Patient Care Technician Career Specialty
Going to the doctor can be nerve-wracking for many people. Patients may enter a facility feeling scared or nervous; as a patient care technician, you can provide excellent care while helping them feel comfortable in their surroundings. Patient care technicians do many of the same job tasks as certified nursing assistants in exam rooms and hospital settings. However, this training can provide you with the skills you need to perform additional specialized duties such as EKGs and blood collection.

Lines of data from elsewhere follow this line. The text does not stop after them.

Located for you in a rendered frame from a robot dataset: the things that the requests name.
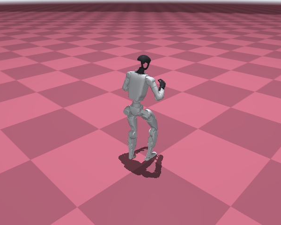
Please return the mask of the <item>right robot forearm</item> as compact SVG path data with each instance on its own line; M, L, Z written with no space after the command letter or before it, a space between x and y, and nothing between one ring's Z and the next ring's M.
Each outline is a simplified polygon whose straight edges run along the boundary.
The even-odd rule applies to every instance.
M161 90L159 91L159 93L160 93L160 97L161 97L161 98L164 98L164 89L163 89L163 88L161 88Z

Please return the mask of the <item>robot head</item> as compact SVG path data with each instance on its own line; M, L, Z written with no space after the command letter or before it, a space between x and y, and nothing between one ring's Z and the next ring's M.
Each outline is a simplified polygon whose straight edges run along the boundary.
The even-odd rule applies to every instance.
M137 58L137 60L141 61L141 67L139 67L139 70L136 71L135 73L144 74L144 70L147 70L147 68L149 67L149 64L150 64L150 62L151 62L151 59L150 59L148 56L146 56L146 55L141 55L141 56L139 56L139 57ZM143 67L143 64L144 64L144 63L147 63L147 64L148 64L146 68Z

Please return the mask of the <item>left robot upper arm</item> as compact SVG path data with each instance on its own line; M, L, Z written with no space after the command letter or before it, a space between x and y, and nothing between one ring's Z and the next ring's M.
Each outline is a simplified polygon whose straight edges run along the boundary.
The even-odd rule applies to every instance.
M129 71L126 73L126 78L124 80L124 84L122 86L124 91L128 91L128 84L129 84L129 80L130 80L130 75L131 75L132 71Z

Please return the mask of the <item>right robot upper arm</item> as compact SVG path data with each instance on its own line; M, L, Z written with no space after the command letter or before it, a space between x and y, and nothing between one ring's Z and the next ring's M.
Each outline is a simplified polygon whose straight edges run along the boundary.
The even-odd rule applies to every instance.
M155 100L156 101L161 100L162 98L160 97L160 93L156 85L155 79L153 77L146 76L146 84L150 86L152 92L154 93Z

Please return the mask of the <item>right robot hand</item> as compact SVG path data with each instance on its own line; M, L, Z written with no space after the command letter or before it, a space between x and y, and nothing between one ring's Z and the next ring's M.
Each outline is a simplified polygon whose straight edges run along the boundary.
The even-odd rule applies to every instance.
M159 79L158 81L160 83L160 87L159 87L159 91L160 91L161 88L163 88L163 89L165 88L166 83L162 79Z

Patient care technicians provide several basic services to patients when they first check in and go in to the exam room. You may confirm a patient’s identity, take their blood pressure, check heart rate, and record pulse. While working with a doctor or nurse, you may perform a physical exam, monitor a patient’s food intake while in the hospital, and help patients perform personal cares. Clearly, patient care technicians can do a lot to improve a patient’s experience and minimize the workload of doctors and nurses.
If you are ready to make an impact on the lives of patients in your area by becoming a Patient Care Technician (PCT) request information from the schools on our site today. Entering this field can be extremely rewarding, and offers a solid career that can be satisfying in several different ways. Get started today by obtaining detailed program materials from the schools below.

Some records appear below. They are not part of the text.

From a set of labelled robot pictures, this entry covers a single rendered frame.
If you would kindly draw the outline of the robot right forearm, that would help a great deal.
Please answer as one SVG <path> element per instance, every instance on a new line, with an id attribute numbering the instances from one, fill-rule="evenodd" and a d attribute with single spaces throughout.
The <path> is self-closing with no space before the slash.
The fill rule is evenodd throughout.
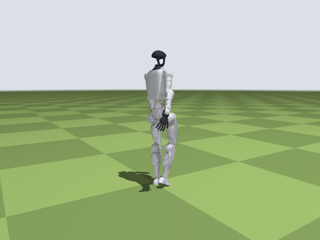
<path id="1" fill-rule="evenodd" d="M 172 105 L 172 100 L 173 100 L 173 96 L 174 96 L 174 91 L 173 90 L 169 90 L 167 97 L 165 97 L 165 106 L 164 106 L 164 114 L 169 115 L 170 110 L 171 110 L 171 105 Z"/>

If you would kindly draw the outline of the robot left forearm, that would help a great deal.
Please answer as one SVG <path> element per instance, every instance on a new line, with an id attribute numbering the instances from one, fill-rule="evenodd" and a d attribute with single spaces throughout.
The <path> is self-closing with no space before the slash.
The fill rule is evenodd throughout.
<path id="1" fill-rule="evenodd" d="M 149 102 L 149 108 L 152 110 L 154 109 L 154 104 L 155 104 L 155 100 L 154 99 L 149 99 L 149 97 L 147 96 L 147 100 Z"/>

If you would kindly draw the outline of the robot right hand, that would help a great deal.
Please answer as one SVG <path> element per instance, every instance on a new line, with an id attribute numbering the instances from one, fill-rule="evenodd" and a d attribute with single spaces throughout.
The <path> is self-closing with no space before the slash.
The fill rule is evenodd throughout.
<path id="1" fill-rule="evenodd" d="M 160 118 L 160 120 L 159 120 L 159 123 L 158 123 L 158 125 L 156 126 L 156 128 L 159 126 L 159 128 L 158 128 L 158 130 L 159 131 L 161 131 L 162 129 L 162 131 L 164 131 L 165 130 L 165 128 L 168 128 L 169 127 L 169 122 L 168 122 L 168 117 L 169 117 L 169 115 L 167 115 L 167 114 L 165 114 L 165 109 L 163 110 L 163 113 L 162 113 L 162 117 Z M 161 124 L 160 124 L 161 123 Z M 167 125 L 167 126 L 166 126 Z M 162 127 L 161 127 L 162 126 Z"/>

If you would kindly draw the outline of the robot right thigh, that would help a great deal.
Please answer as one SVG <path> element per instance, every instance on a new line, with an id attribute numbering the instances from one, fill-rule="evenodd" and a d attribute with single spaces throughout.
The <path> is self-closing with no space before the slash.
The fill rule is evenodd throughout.
<path id="1" fill-rule="evenodd" d="M 167 118 L 168 118 L 168 128 L 166 129 L 166 131 L 168 136 L 168 143 L 164 146 L 164 150 L 167 153 L 169 153 L 170 145 L 174 145 L 176 147 L 177 135 L 178 135 L 178 124 L 177 124 L 176 115 L 174 113 L 170 112 Z"/>

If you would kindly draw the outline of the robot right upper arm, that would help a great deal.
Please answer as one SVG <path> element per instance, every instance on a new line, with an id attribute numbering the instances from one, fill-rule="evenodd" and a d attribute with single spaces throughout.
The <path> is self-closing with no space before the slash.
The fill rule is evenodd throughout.
<path id="1" fill-rule="evenodd" d="M 173 73 L 163 70 L 162 76 L 164 77 L 165 96 L 167 97 L 169 90 L 171 90 Z"/>

Patient Care Technician Programs
If you decide to become a patient care technician, there are several degree options you can choose from.

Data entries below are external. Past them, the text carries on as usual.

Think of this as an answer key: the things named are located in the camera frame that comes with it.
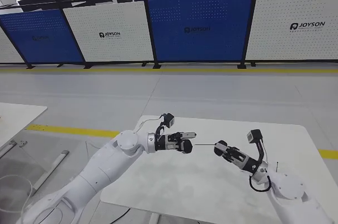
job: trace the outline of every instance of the white stand
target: white stand
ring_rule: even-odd
[[[152,213],[151,219],[149,220],[149,224],[158,224],[160,218],[160,214]]]
[[[52,172],[56,169],[56,167],[62,162],[62,160],[69,154],[69,151],[64,150],[62,153],[56,158],[56,160],[52,163],[51,169],[42,174],[42,176],[38,179],[38,181],[32,186],[32,194],[33,196],[37,190],[43,185],[43,183],[47,180],[47,178],[52,174]]]
[[[6,152],[12,149],[15,145],[17,145],[17,143],[14,140],[12,140],[7,145],[2,147],[2,149],[0,150],[0,158],[3,157],[3,155],[5,155]]]

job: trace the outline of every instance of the black metal frame
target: black metal frame
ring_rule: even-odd
[[[250,39],[252,21],[254,20],[255,6],[256,6],[256,0],[251,0],[250,14],[248,15],[246,34],[245,34],[245,42],[243,44],[242,58],[241,58],[240,64],[237,66],[238,69],[246,69],[246,65],[245,65],[246,53],[247,53],[248,41]]]
[[[58,9],[61,11],[62,16],[64,17],[64,20],[70,30],[71,36],[76,44],[76,47],[81,55],[82,62],[36,62],[36,63],[29,63],[24,55],[20,52],[18,46],[15,44],[15,42],[10,37],[9,33],[4,28],[3,23],[0,19],[0,27],[12,43],[12,45],[15,47],[21,58],[24,60],[23,63],[0,63],[0,64],[25,64],[27,65],[27,69],[34,68],[33,64],[58,64],[57,67],[61,67],[64,64],[75,64],[75,65],[84,65],[84,69],[89,69],[92,66],[95,65],[111,65],[111,64],[134,64],[134,63],[141,63],[142,67],[145,67],[147,63],[154,63],[153,68],[159,69],[161,65],[159,63],[240,63],[237,65],[238,69],[245,69],[246,65],[245,63],[251,63],[252,67],[256,66],[256,63],[310,63],[310,62],[331,62],[331,63],[338,63],[338,59],[309,59],[309,60],[246,60],[246,54],[247,54],[247,48],[248,48],[248,42],[250,39],[250,33],[251,33],[251,27],[252,27],[252,21],[254,19],[254,13],[255,13],[255,6],[256,6],[256,0],[251,0],[250,5],[250,14],[248,17],[247,27],[246,27],[246,34],[245,34],[245,41],[243,46],[243,52],[242,52],[242,58],[241,60],[158,60],[157,59],[157,53],[156,53],[156,46],[154,42],[154,35],[153,35],[153,28],[152,28],[152,20],[149,13],[149,4],[148,0],[142,0],[144,2],[145,7],[145,13],[147,16],[147,22],[148,22],[148,31],[149,36],[151,39],[151,46],[152,46],[152,52],[153,52],[153,59],[154,60],[144,60],[144,61],[112,61],[112,62],[87,62],[83,56],[83,53],[78,45],[77,39],[74,36],[74,33],[72,31],[72,28],[65,16],[65,13],[63,11],[63,3],[74,3],[74,2],[83,2],[86,0],[69,0],[69,1],[61,1],[61,0],[53,0],[53,2],[47,2],[47,3],[37,3],[37,4],[28,4],[28,5],[21,5],[21,6],[9,6],[9,7],[3,7],[2,9],[10,9],[10,8],[23,8],[26,6],[41,6],[41,5],[47,5],[47,4],[55,4],[58,6]]]
[[[58,2],[58,9],[60,10],[60,12],[61,12],[61,15],[62,15],[62,17],[63,17],[63,19],[64,19],[64,22],[66,23],[66,25],[67,25],[67,27],[68,27],[68,30],[69,30],[69,32],[70,32],[70,34],[71,34],[71,36],[72,36],[72,39],[73,39],[73,41],[74,41],[74,44],[76,45],[76,48],[77,48],[77,50],[78,50],[78,52],[79,52],[79,54],[80,54],[80,56],[81,56],[81,58],[82,58],[82,63],[84,64],[84,68],[85,69],[87,69],[88,67],[88,65],[87,65],[87,63],[86,63],[86,60],[85,60],[85,57],[83,56],[83,53],[82,53],[82,51],[81,51],[81,49],[80,49],[80,47],[79,47],[79,45],[78,45],[78,42],[77,42],[77,39],[76,39],[76,37],[74,36],[74,33],[73,33],[73,31],[72,31],[72,28],[71,28],[71,26],[70,26],[70,24],[69,24],[69,22],[68,22],[68,20],[67,20],[67,17],[66,17],[66,15],[64,14],[64,11],[63,11],[63,7],[62,7],[62,3],[61,3],[61,1],[59,1]]]
[[[26,60],[26,58],[24,57],[24,55],[20,52],[20,49],[18,48],[18,46],[15,44],[15,42],[12,40],[12,38],[9,35],[9,33],[5,29],[3,23],[1,22],[1,19],[0,19],[0,27],[1,27],[2,31],[5,33],[5,35],[7,36],[7,38],[9,39],[9,41],[11,42],[11,44],[15,47],[16,51],[21,56],[22,60],[24,60],[24,63],[27,65],[27,69],[33,69],[35,66],[33,66],[32,64],[30,64]]]
[[[256,63],[338,63],[338,59],[304,59],[304,60],[245,60],[256,67]]]
[[[160,69],[162,66],[158,63],[156,44],[154,42],[154,35],[153,35],[152,19],[151,19],[151,15],[149,13],[149,4],[148,4],[148,0],[143,0],[143,1],[144,1],[145,14],[147,15],[149,37],[151,39],[151,45],[152,45],[152,52],[153,52],[153,59],[154,59],[153,68],[154,69]]]

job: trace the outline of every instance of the yellow line
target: yellow line
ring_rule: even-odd
[[[338,151],[335,150],[319,150],[322,158],[331,158],[333,160],[338,160]]]
[[[79,134],[83,136],[96,136],[96,137],[116,137],[119,132],[113,130],[95,130],[84,128],[70,128],[70,127],[58,127],[49,125],[32,124],[26,128],[26,130],[38,130],[40,132],[55,132],[65,134]]]
[[[338,69],[235,69],[235,68],[34,68],[0,69],[0,72],[228,72],[228,73],[338,73]]]
[[[83,136],[95,136],[95,137],[116,137],[119,132],[114,130],[95,130],[85,128],[71,128],[71,127],[58,127],[49,125],[32,124],[26,128],[26,130],[37,130],[40,132],[54,132],[65,134],[79,134]],[[338,160],[338,151],[335,150],[318,150],[322,158],[330,158]]]

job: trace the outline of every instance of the joyson logo
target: joyson logo
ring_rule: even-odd
[[[325,24],[326,22],[303,22],[301,24],[294,22],[290,30],[317,30],[323,28]]]
[[[48,36],[32,36],[32,39],[34,41],[40,41],[40,40],[49,40],[50,37],[48,37]]]
[[[193,32],[206,32],[210,31],[210,26],[208,27],[186,27],[184,28],[184,33],[190,34]]]
[[[120,38],[120,32],[100,32],[100,38],[103,39],[118,39]]]

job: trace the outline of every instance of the white table
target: white table
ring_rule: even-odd
[[[12,147],[12,138],[47,110],[46,106],[0,102],[0,157]]]
[[[143,116],[138,124],[149,118],[156,116]],[[154,132],[158,125],[146,122],[140,131]],[[252,129],[261,130],[269,162],[279,161],[284,171],[289,166],[338,224],[338,187],[303,126],[175,118],[175,125],[166,132],[195,131],[193,144],[222,139],[258,158],[256,146],[246,138]],[[194,146],[189,155],[145,153],[102,191],[101,201],[217,224],[281,223],[267,195],[253,191],[248,175],[216,156],[213,146]]]

While patient care tech programs have considerable overlap with the kind of training you get in an associate degree program in clinical medical assisting, the curriculum and the award (certificate, diploma or associate degree) you earn at the end of the program are quite a bit different. If you plan to become a patient care tech, look for specific programs in that field.
At many schools, you can earn a diploma in about nine months of full-time study. A few schools offer an associate degree program, but this two-year option is far less common than diploma options.
Patient care technician programs are designed to tackle learning goals in four main areas. The first is basic patient care skills. These skills are similar to what Certified Nursing Assistants (CNAs) do, so having a current CNA license can give you a step up. You can also learn how to run EKG equipment and work as an EKG technician. Phlebotomy is another important part of a patient care technician program—taking blood and storing it safely may be a significant part of your job. Advanced nursing assistant skills are the final part of your program.
As you start your program, you can plan on taking core courses like Health Care and Body Systems, Nursing Assistant Skills, and Phlebotomy. You may complete two different internships in your program. Some schools allow you to complete an internship that builds on your CNA skills and another internship that expands your skills.
Many of your courses have a focus on hands-on skills. You may take CPR, EKG Technology, and Advanced Nurse Assisting Skills. These courses involve working with practice dummies, real medical equipment, and even patients.
Certification and 2017 Job Outlook for Patient Care Technicians
Legally, you do not need to become licensed or certified before working as a patient care technician. However, you may have difficulty finding a PCT job without certification, since certification can make it easier to prove your skills and level of professional experience.
The National Health Career Association offers a Certified Patient Care Technician program. After completing your education and getting your diploma, you can register for the CPCT exam. This exam tests you on basic patient care, patient care supplies, making beds, performing safety checks, EKG readings, and phlebotomy procedures.
Once you pass the CPCT exam, you can use your Certified Patient Care Technician title in your job search. Your certification is good for two years. To keep your certificate valid, you must complete 10 continuing education credits every two years.
Per the Bureau of Labor Statistics, patient care technicians fall under the category of nursing assistants. The demand for patient care techs is expected to increase faster than average , so you may have a variety of employment options to apply for after completing your education (BLS, 2017). The average salary for a nursing assistant is $25,710 per year (BLS, 2017), but like most careers, this figure can increase with experience and education.
You may work in a variety of settings as a patient care technician. Many technicians are hired by hospitals or nursing homes. In these locations, you may be expected to work evenings, nights, and weekends. Some PCTs work in clinics, as well, providing day to day assistance with a variety of patients.